Inter-rater variability in the interpretation of the head impulse test results
Article information
Dear Editor,
The head impulse test (HIT) is recommended for bedside evaluation of patients with dizziness, as part of the Head-Impulse—Nystagmus—Test-of-Skew (HINTS) test [1]. Previous studies on the inter-rater reliability of the HIT have only included 2 raters or used an advanced, eye-tracking technique that is not commonly available for use at the bedside [2,3]. We estimated the inter-rater variability for HIT, for multiple raters, without the use of advanced eye-tracking equipment.
Videos of the HIT were sent to 46 doctors (37 were subscribers to an intra-departmental newsletter and 9 were doctors from the neurology department). Three publicly available educational videos of HITs were included: 2 abnormal examples and 1 normal. Text and sounds in the videos were removed. Responders were asked if the HITs in the videos were normal.
The response rate was 57% (n=26). One responder reported technical difficulties and was excluded. Of the remaining 25 responders, 15 were at intern level (<1-year postgraduate), 4 were in specialist training, and 6 were at consultant level. Further, 20% (n=5) of the participants had formal education in HIT or HINTS, 44% (n=11) had read about HINTS or watched instructive videos about HINTS; 36% (n=9) had used HIT/HINTS in a clinical setting; 6 responders were unaware of HIT before this survey.
The overall kappa value was 0.46, using free-marginal multi-rater kappa (Online Kappa Calculator, http://justus.randolph.name/kappa). The overall agreement was 72.9% for all responders. Excluding the group of responders without previous experience resulted in a kappa value of 0.73, and an overall agreement of 86%, i.e., a moderate level of agreement.

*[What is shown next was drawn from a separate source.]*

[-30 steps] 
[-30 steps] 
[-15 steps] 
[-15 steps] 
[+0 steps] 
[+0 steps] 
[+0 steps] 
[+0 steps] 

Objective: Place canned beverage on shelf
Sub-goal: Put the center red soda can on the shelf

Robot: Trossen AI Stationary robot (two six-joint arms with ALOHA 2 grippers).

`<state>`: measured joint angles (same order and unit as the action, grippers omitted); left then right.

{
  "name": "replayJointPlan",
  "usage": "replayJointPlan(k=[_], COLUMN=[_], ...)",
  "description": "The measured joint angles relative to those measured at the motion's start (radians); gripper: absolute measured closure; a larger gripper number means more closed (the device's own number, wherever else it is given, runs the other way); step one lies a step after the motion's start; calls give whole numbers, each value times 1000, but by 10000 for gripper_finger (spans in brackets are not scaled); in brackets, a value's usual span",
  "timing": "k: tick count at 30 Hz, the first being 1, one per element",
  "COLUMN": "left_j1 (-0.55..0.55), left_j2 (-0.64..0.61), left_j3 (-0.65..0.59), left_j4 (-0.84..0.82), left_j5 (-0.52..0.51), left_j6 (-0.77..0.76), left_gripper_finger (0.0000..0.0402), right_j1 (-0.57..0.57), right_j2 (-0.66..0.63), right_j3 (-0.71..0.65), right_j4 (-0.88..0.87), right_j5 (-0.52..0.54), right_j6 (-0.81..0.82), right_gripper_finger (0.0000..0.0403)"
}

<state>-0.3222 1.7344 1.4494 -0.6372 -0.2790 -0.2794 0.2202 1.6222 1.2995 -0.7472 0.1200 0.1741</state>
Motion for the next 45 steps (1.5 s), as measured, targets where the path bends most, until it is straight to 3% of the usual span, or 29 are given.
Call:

In their original online postings, the three videos were labeled as normal or abnormal by the individuals who had posted them. If one defines these as the correct interpretations of the tests, an increasing trend of more correct answers was observed with increasing clinical acumen, although this was not statistically significant (intern level, 78% correct; specialist training, 80%; consultant level, 94%; chi-square test for trend, P=0.28).
Our approach has some limitations. Firstly, videos were selected because they show a “classic” HIT response. Real-life cases may show a less obvious response. Other limitations include the small number of responders, and the lack of experience of many responders. From our study, we could not identify reasons for the disagreements in interpretation. We suggest that for most responders the disagreement may be due to difficulties in accurately tracking subtle eye-movements. This would be an argument in support of using advanced eye-tracking equipment for routine HITs [4].
A previous study reported a kappa value of 0.73 (two doctors evaluating multiple patients in an emergency department) [2]. In the present study, we evaluated the opposite scenario (multiple raters and few patients), and found a similar value of 0.72 among clinicians experienced with HIT. Thus, this study supports the notion that the HIT has a moderate level of inter-rater agreement.
Notes
No potential conflict of interest relevant to this article was reported.